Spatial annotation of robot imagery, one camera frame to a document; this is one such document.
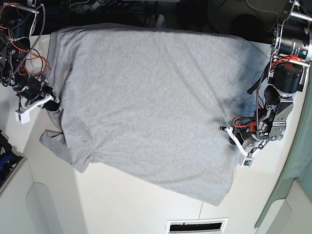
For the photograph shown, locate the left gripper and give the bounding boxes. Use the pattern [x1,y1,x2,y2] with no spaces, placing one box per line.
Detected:
[229,117,271,149]

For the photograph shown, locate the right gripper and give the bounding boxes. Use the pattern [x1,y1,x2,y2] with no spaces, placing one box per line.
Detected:
[14,77,60,112]

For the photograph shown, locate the grey t-shirt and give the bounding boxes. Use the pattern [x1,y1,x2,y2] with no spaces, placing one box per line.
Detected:
[40,24,269,206]

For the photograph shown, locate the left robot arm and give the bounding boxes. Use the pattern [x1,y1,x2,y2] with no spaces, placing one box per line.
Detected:
[221,0,312,153]

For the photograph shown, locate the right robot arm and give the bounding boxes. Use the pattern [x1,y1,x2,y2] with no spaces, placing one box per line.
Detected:
[0,0,59,112]

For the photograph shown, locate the blue cables bundle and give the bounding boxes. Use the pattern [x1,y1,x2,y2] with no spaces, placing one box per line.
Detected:
[0,130,22,186]

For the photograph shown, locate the white cables on floor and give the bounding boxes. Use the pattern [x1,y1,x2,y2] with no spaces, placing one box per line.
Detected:
[243,0,283,18]

****

All of the records should be set down exactly, minus the pictures they hold.

Spatial annotation of robot imagery, one camera frame to a document; this is one such document.
For the photograph shown, locate the left gripper and give the bounding boxes. Use the pattern [x1,y1,x2,y2] with no spaces, placing one box per line.
Detected:
[229,117,271,149]

For the photograph shown, locate the right gripper and give the bounding boxes. Use the pattern [x1,y1,x2,y2] with no spaces, placing one box per line.
Detected:
[14,77,60,112]

For the photograph shown, locate the grey t-shirt and give the bounding boxes. Use the pattern [x1,y1,x2,y2] with no spaces, placing one box per line.
Detected:
[40,24,269,206]

For the photograph shown, locate the left robot arm and give the bounding boxes. Use the pattern [x1,y1,x2,y2] with no spaces, placing one box per line.
Detected:
[221,0,312,153]

For the photograph shown, locate the right robot arm and give the bounding boxes. Use the pattern [x1,y1,x2,y2] with no spaces, placing one box per line.
Detected:
[0,0,59,112]

For the photograph shown, locate the blue cables bundle and give the bounding boxes. Use the pattern [x1,y1,x2,y2] with no spaces, placing one box per line.
Detected:
[0,130,22,186]

For the photograph shown, locate the white cables on floor and give the bounding boxes. Use the pattern [x1,y1,x2,y2] with no spaces, placing one box per line.
Detected:
[243,0,283,18]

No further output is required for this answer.